For a long time considered as a marginal activity, beekeeping has received particular attention in recent years due to the high mortality rate of bee colonies and its consequences on pollination, the maintenance of biodiversity and food security. Composed mainly of "amateurs", the beekeeping world contrasts with the process of professionalisation that has been imposed in agriculture since the mid-20th century. This article aims to question the genesis and the social and political construction of the categories "amateurs" and "professionals" in beekeeping, considered as normative frameworks mobilised at given periods to define what the "good beekeeper" should be.
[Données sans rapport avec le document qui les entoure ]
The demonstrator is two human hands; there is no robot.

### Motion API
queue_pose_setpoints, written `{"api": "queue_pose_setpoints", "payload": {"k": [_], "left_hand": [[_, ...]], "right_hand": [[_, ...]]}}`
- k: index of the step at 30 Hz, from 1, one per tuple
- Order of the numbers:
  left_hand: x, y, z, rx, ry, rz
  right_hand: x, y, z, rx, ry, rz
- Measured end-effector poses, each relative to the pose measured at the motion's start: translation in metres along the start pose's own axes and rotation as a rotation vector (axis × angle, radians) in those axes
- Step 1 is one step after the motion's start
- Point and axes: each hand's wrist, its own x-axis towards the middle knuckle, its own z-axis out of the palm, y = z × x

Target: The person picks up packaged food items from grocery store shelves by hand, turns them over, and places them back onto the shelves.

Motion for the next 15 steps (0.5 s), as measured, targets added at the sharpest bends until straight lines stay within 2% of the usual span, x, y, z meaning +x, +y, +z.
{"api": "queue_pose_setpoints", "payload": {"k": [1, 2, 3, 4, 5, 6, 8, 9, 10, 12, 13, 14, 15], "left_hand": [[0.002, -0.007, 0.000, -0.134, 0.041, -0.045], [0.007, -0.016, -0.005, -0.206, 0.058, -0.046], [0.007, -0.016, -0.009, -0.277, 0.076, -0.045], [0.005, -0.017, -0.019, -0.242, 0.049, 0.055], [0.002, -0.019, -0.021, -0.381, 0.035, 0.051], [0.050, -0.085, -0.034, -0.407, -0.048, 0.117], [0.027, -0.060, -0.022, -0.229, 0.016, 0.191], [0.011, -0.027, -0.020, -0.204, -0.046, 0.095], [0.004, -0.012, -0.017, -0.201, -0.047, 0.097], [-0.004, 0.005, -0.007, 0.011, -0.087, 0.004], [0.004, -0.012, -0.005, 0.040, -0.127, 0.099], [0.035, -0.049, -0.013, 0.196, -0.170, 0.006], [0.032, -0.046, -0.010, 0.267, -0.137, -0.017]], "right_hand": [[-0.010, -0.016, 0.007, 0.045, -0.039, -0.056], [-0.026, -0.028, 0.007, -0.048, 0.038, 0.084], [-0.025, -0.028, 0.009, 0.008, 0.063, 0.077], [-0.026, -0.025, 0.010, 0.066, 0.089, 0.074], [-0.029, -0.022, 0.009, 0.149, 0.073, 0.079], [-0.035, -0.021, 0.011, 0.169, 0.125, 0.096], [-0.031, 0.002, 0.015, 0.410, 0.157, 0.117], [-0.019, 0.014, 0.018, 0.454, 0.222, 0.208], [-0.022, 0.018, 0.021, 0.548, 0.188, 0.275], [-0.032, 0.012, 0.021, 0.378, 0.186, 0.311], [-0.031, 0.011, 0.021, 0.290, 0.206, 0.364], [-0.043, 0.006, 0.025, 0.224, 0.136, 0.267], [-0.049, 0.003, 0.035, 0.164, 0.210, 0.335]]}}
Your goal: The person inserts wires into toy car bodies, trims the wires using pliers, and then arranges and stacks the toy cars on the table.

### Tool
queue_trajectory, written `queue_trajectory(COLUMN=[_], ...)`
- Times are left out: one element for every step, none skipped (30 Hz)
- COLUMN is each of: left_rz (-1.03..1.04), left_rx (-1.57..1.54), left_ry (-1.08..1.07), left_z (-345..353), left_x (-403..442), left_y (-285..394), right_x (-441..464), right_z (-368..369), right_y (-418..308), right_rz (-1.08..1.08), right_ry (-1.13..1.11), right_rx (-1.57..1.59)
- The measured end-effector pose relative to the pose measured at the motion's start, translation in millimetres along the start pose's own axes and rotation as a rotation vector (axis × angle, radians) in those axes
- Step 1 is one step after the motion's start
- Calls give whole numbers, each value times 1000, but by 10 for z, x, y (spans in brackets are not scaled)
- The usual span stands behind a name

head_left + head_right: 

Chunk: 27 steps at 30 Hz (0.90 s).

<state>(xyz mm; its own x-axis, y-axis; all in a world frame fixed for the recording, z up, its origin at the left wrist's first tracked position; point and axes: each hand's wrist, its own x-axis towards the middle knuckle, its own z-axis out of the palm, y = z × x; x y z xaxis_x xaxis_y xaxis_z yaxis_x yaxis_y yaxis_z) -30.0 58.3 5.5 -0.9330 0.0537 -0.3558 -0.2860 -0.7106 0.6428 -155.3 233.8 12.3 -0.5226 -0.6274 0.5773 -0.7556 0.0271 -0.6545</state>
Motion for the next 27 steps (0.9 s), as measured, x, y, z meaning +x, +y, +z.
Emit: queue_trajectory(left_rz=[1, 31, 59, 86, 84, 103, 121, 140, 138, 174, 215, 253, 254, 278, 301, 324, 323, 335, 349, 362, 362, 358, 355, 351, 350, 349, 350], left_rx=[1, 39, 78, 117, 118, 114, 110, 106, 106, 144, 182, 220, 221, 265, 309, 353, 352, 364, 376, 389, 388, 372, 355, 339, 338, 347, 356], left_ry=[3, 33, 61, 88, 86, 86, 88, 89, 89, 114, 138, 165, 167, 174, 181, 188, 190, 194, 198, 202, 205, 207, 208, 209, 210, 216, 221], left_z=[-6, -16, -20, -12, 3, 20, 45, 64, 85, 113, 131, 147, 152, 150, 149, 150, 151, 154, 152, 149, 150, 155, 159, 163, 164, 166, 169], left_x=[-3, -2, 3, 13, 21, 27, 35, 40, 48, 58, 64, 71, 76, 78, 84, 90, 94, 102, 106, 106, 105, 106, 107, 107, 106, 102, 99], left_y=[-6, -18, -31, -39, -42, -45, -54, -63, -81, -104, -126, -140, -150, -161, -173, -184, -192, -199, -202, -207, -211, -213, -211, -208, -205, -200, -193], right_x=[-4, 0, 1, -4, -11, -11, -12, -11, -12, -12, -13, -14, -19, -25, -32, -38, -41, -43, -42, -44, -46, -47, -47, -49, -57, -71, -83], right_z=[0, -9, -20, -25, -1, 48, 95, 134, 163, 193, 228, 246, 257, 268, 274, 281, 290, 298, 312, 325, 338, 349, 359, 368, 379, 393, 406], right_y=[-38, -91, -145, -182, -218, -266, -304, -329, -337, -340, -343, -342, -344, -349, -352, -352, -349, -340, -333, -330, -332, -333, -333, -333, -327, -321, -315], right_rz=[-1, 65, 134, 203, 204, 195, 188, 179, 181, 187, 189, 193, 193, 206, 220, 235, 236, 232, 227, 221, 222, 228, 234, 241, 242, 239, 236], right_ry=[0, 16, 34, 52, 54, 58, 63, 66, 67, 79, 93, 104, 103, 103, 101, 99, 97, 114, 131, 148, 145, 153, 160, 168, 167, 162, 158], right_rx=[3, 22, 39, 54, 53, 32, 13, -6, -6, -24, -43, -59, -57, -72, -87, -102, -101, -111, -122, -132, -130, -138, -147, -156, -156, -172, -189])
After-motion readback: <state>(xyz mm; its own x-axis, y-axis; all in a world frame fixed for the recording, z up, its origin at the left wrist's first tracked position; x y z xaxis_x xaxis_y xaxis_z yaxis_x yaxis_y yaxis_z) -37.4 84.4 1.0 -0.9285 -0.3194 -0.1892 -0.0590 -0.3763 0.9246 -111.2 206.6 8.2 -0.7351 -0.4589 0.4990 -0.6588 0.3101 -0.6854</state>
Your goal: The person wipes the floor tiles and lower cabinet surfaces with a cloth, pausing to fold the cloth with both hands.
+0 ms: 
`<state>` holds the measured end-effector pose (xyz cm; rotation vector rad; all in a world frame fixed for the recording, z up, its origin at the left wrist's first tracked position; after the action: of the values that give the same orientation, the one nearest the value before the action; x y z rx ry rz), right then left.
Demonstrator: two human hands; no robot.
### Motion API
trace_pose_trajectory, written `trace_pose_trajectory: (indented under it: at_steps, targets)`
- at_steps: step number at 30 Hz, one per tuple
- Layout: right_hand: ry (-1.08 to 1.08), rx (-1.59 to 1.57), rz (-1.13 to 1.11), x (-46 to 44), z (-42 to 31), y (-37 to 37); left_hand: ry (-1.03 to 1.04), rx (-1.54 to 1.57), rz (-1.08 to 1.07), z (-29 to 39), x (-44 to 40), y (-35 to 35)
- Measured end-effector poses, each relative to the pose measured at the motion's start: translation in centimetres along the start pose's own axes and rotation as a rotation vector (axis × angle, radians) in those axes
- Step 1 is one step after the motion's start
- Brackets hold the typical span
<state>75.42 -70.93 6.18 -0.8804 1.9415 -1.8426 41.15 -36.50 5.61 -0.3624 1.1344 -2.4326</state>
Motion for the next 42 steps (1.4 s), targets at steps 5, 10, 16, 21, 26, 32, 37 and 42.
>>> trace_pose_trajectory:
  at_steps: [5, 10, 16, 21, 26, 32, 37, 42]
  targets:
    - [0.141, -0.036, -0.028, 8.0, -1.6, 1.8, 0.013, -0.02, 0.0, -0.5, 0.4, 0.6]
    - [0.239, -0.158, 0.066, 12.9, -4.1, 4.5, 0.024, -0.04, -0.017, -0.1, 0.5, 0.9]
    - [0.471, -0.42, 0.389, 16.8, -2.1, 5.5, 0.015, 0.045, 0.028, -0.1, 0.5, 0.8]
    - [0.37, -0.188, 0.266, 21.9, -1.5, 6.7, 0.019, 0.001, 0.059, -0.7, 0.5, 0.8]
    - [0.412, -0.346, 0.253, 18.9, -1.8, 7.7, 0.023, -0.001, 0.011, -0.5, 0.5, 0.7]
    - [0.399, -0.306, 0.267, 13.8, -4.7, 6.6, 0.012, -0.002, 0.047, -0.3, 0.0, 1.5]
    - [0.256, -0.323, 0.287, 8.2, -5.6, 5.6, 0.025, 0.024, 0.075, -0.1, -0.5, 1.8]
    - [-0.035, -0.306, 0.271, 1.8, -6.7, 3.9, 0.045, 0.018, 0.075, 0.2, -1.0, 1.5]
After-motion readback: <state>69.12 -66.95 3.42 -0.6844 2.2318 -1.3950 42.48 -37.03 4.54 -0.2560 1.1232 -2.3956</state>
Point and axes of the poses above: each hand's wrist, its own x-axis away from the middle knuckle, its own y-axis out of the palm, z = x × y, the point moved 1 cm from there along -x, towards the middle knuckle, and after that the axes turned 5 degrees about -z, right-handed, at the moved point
Beyond the opposition asserted between amateurs and professionals over time, we show that the development of the productivist agricultural model has given rise in beekeeping to a form of resistance to professionalisation as it has prevailed in agriculture. Situated at the crossroads of the sociology of professions, science and technology, and public action, this analysis, conducted on a national scale, is based mainly on archival documents and an abundant beekeeping literature.